This past August we marked one year of living in the tribe. We celebrated with a steak dinner and measuring the boys' growth on the post in our kitchen. I took lots of pictures with grand plans to blog about God's faithfulness this past year, but you have yet to see those pictures.
The second half of 2015 has been a tad busy.
In the last six months we had lots of visitors - a short term college team, 2 pastors from the States, Brant's parents, 2 language consultants, 3 church planting consultants and 2 missionaries from other organizations. That is a whole lot of spaghetti and curry dinners and washing extra sheets and towels.
Our partners had to go back to the States for an emergency, were med-evaced out of the tribe twice for serious medical emergencies and then went back on their regular furlough.
I sat up half of one night with a tribal woman who didn't deliver her placenta; spent an afternoon sitting with women wailing and mourning their dead daughter, and saw a woman whose face was smashed in by her angry husband.
I have taught little boys contractions, cursive, long division, and multiplying fractions. We have studied levers and pulleys and the Civil War. I have nursed my babies through asthma attacks and malaria. I have listened to language recordings and studied verbs and aspect and mode and tense until my head spins.
I have had malaria four times since August. As I type, there is a horrible metallic taste in my mouth from a "new" medicine that is supposed to hopefully kick it "this time." I haven't decided which is worse - the medicine or the malaria, but right now I'm thinking I should have stuck with the malaria.
So today, this last day of 2015, I am tired. Brant is in bed with a fever. The boys are on hour number 2 of iPad playing. We'll tear them off the iPad soon and make them watch movies the rest of the day. We missed the big feast in the village today.
We are limping into 2016, folks.
January marks three years since we were back in America, and we are feeling it.
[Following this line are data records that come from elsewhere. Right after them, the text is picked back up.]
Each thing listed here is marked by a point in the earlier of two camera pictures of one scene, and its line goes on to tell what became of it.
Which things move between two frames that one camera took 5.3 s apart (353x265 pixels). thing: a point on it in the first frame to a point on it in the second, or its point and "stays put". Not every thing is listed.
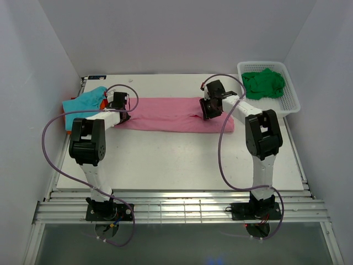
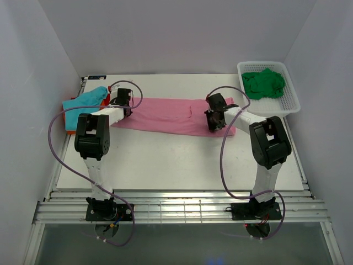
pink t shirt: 172,115 stays put
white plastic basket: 268,86 stays put
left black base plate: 108,212 stays put
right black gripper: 206,114 to 212,127
Normally, we'd be taking a furlough about now, but we've had to push it back a bit because of our visa situation. Six months' delay doesn't sound like much, but today, it feels like these next six months might kill us.
And yet.... there's always an "and yet" - this was God's plan to end our year. We rest in that. We begin 2016 with an acute awareness that we will get through each day of this next six months only by God's grace and strength. Every verb that we figure out, every day that we stay healthy, every moment with our boys, every language hour that we log.... only by God's strength. We feel it and we know it.
That's not a bad way to start a new year.